On the export front, engineering goods, one of the fastest growing sectors in recent months, reported a 14.2% dip in shipments to little over $8.2 billion in August

 

India’s merchandise exports grew 1.6% in August to $33.92 billion, while imports jumped 37.3% from August 2021 levels to $61.90 billion during the month. 

The trade deficit in August is at $27.98 billion, lower than the $28.7 billion estimated earlier this month, but nearly 139% higher than a year ago and still the second-highest on record after the $30 billion goods trade deficit this July.   

These numbers reflect an improvement from earlier estimates that had indicated a 1.15% contraction in the value of outbound shipments in August. Preliminary trade data for July had also showed a 0.8% dip in exports which was later revised to a 2.1% uptick. 

Imports were above $60 billion for sixth month in a row, with coal imports more than doubling from a year ago to cross $4.5 billion in August while petroleum imports nearly doubled from $9.4 billion in August 2021 to $17.7 billion last month.   

Gold imports dropped 46.7% to $3.5 billion in August from $6.7 billion a year ago, but Silver imports saw an alarming 4,318% jump from a mere $15.5 million last year to $684.3 million this August. 
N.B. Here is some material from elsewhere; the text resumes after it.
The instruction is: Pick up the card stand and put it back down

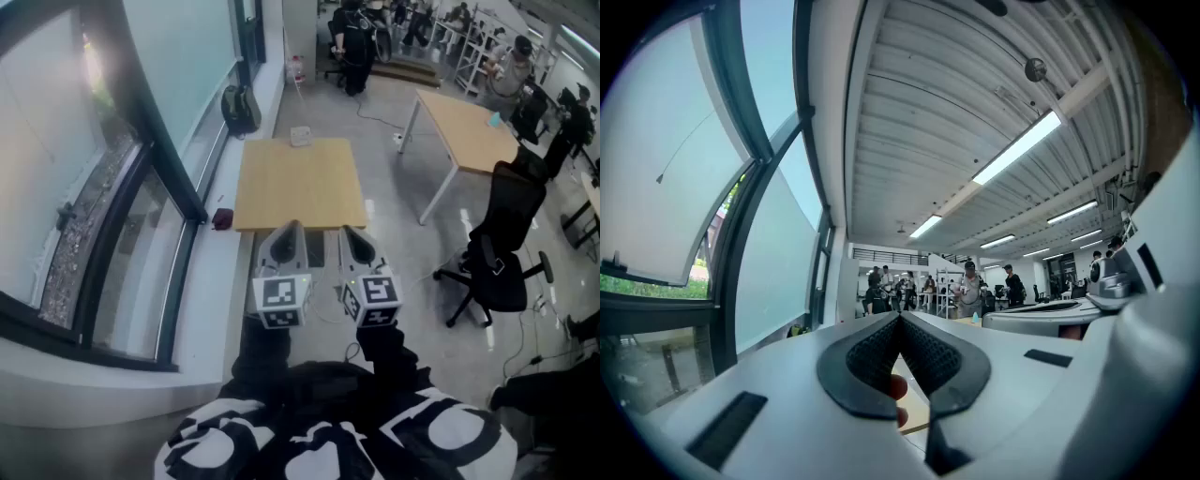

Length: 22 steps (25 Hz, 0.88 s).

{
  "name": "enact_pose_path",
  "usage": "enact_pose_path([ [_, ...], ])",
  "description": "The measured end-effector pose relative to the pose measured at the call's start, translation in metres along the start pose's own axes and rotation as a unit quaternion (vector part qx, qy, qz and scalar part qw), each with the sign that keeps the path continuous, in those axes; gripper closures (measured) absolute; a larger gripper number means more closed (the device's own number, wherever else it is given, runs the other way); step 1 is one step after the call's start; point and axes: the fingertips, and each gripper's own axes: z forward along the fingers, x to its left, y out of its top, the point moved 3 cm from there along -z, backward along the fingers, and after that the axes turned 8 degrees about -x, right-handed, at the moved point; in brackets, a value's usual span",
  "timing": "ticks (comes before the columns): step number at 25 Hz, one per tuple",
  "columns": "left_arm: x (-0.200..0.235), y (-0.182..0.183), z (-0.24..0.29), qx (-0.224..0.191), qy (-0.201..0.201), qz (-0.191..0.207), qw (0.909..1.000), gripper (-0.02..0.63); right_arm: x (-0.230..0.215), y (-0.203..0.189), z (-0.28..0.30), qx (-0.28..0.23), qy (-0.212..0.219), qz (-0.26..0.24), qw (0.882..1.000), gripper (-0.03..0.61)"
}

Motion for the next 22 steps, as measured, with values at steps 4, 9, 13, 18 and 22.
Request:
enact_pose_path([
  [4,0.004,-0.002,0.005,0.005,-0.013,-0.010,0.9999,0.615,0.004,-0.003,0.010,0.003,-0.006,0.003,1.000,0.560],
  [9,0.026,-0.010,0.007,0.013,-0.022,-0.014,0.9996,0.615,0.020,-0.011,0.030,0.007,-0.014,0.011,1.000,0.560],
  [13,0.051,-0.023,0.010,0.025,-0.011,-0.030,0.9992,0.615,0.033,-0.023,0.041,0.016,-0.017,0.025,0.999,0.560],
  [18,0.058,-0.035,0.019,0.034,-0.008,-0.047,0.9983,0.615,0.030,-0.027,0.058,0.024,-0.011,0.026,0.999,0.560],
  [22,0.056,-0.046,0.044,0.037,-0.003,-0.045,0.9983,0.615,0.015,-0.036,0.082,0.026,0.003,0.035,0.999,0.560],
])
Also read: Exports likely to record reasonable level of growth in 2022-23: Goyal

On the export front, engineering goods, one of the fastest growing sectors in recent months, reported a 14.2% dip in shipments to little over $8.2 billion in August. Several employment-intensive sectors, including handicrafts and handlooms, carpets, gems and jewellery and readymade garments reported declines in exports. 
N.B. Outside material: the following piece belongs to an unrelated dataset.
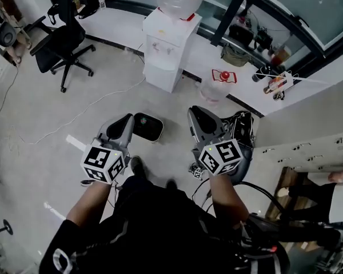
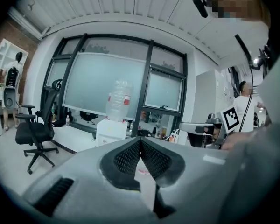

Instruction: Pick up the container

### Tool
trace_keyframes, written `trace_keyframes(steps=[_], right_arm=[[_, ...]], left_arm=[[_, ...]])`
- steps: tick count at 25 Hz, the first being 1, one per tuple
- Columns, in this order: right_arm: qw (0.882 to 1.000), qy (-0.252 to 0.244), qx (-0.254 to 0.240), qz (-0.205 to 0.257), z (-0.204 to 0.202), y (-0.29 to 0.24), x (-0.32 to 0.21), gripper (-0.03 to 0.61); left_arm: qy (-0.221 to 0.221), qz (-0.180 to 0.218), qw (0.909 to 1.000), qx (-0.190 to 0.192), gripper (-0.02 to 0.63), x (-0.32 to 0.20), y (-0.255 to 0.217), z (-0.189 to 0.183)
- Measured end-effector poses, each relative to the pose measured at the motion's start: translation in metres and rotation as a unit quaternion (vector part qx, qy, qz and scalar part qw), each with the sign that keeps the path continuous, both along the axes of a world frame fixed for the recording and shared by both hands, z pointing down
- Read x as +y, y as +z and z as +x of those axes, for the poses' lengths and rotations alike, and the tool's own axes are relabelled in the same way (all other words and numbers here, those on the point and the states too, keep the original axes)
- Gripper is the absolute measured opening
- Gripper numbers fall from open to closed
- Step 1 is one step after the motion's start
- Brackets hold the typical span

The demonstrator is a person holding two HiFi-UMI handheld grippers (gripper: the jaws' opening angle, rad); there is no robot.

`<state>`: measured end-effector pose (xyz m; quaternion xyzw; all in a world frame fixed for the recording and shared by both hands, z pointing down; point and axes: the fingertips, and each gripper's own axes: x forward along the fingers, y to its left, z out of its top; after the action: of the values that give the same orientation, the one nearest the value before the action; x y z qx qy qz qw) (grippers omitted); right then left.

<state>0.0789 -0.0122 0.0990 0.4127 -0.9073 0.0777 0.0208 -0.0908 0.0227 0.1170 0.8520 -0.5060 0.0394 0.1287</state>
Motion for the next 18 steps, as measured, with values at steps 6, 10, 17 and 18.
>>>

Rating firm Crisil said the export growth rates in July and August reflect ‘a steep fall’ from the 27% growth in the first quarter of 2022-23 and attributed the slide to two reasons. 
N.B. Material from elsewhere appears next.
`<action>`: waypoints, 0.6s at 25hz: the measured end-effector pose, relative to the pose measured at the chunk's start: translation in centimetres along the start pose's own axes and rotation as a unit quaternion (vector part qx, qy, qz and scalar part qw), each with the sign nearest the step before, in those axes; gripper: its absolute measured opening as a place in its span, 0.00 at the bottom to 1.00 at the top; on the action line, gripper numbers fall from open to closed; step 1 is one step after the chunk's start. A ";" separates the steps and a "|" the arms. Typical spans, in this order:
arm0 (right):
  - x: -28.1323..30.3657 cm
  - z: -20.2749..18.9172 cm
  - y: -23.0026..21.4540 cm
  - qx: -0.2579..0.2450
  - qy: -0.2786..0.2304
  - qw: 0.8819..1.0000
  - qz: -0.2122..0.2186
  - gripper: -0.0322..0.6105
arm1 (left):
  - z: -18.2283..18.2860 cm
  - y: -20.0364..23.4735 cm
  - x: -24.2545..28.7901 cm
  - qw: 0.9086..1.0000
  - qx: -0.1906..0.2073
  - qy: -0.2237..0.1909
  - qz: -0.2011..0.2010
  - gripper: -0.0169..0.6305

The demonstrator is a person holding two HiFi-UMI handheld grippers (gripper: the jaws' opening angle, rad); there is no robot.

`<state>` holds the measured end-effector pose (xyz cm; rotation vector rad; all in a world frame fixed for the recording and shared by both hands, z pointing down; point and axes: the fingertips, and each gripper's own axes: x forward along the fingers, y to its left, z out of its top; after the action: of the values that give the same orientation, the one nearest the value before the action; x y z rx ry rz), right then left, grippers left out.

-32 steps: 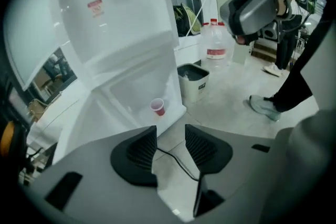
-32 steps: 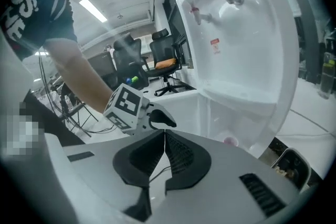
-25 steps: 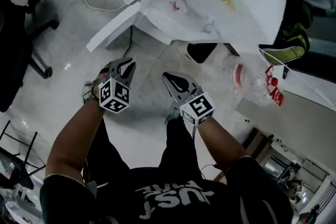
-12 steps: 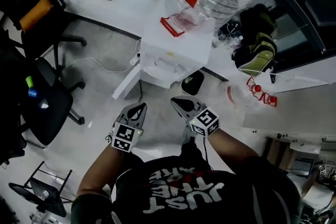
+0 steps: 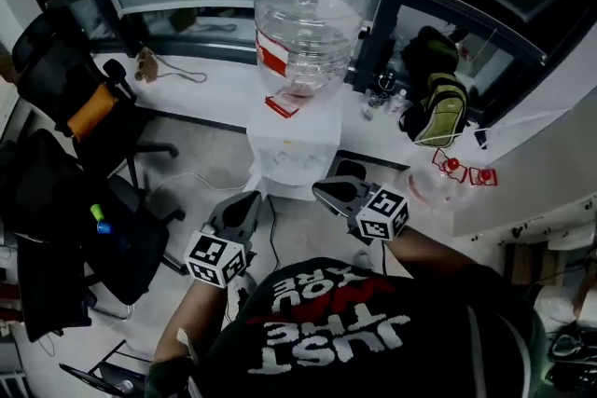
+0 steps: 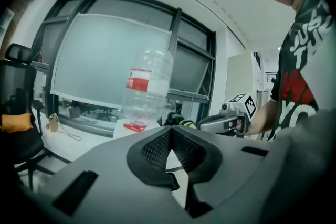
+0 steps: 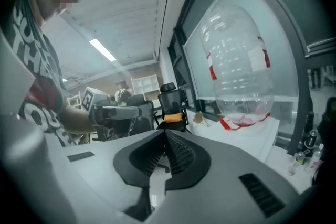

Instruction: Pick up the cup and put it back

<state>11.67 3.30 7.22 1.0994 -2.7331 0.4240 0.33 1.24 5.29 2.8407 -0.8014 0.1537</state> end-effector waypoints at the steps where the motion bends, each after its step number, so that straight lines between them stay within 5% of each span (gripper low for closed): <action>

“One, India’s major exports destinations — the United States (US), United Kingdom (UK), and European Union (EU) — are battling economic slowdown on account of supply disruptions, high energy prices and monetary tightening. Whereas China’s growth is slowing due to tough Covid restrictions and the property market crisis. Two, the low base effect of the previous year is wearing off,” it emphasised in a note on September 14. 

“Contrary to general perception, the Rupee’s 8.1% depreciation over the past year (as on September 7) is not providing much competitiveness for exports as currencies of most countries are depreciating more steeply,” the Federation of Indian Exporters’ Organisations (FIEO) said on September 14. 

“Therefore, there is a need to provide some other fiscal or non-fiscal support to help exports in this scenario,” the body emphasised.   

Earlier this month, Commerce Secretary B.V.R. Subrahmanyam had said that though exporters’ order books are full, there is a growing tendency among global buyers to seek deferrals in shipments of orders already placed. 

He had also cited the measures taken by the government to rein in inflation (such as restrictions on wheat, rice and atta exports) as deterrents for some items’ outbound trade. Iron ore exports fell by a sharp 90.8% during August, while rice exports grew 43.6% to cross a billion dollars. 

Engineering exports body EEPC India chairman Mahesh Desaid said they have given suggestions to the government to boost engineering exports and hoped for ‘quick policy action’ to mitigate challenges. “The proposals include cheaper export finance for micro, small and medium enterprises, roll-back of export duty on selected steel items, and a clear set of guidelines for Rupee trade with Russia,” he added.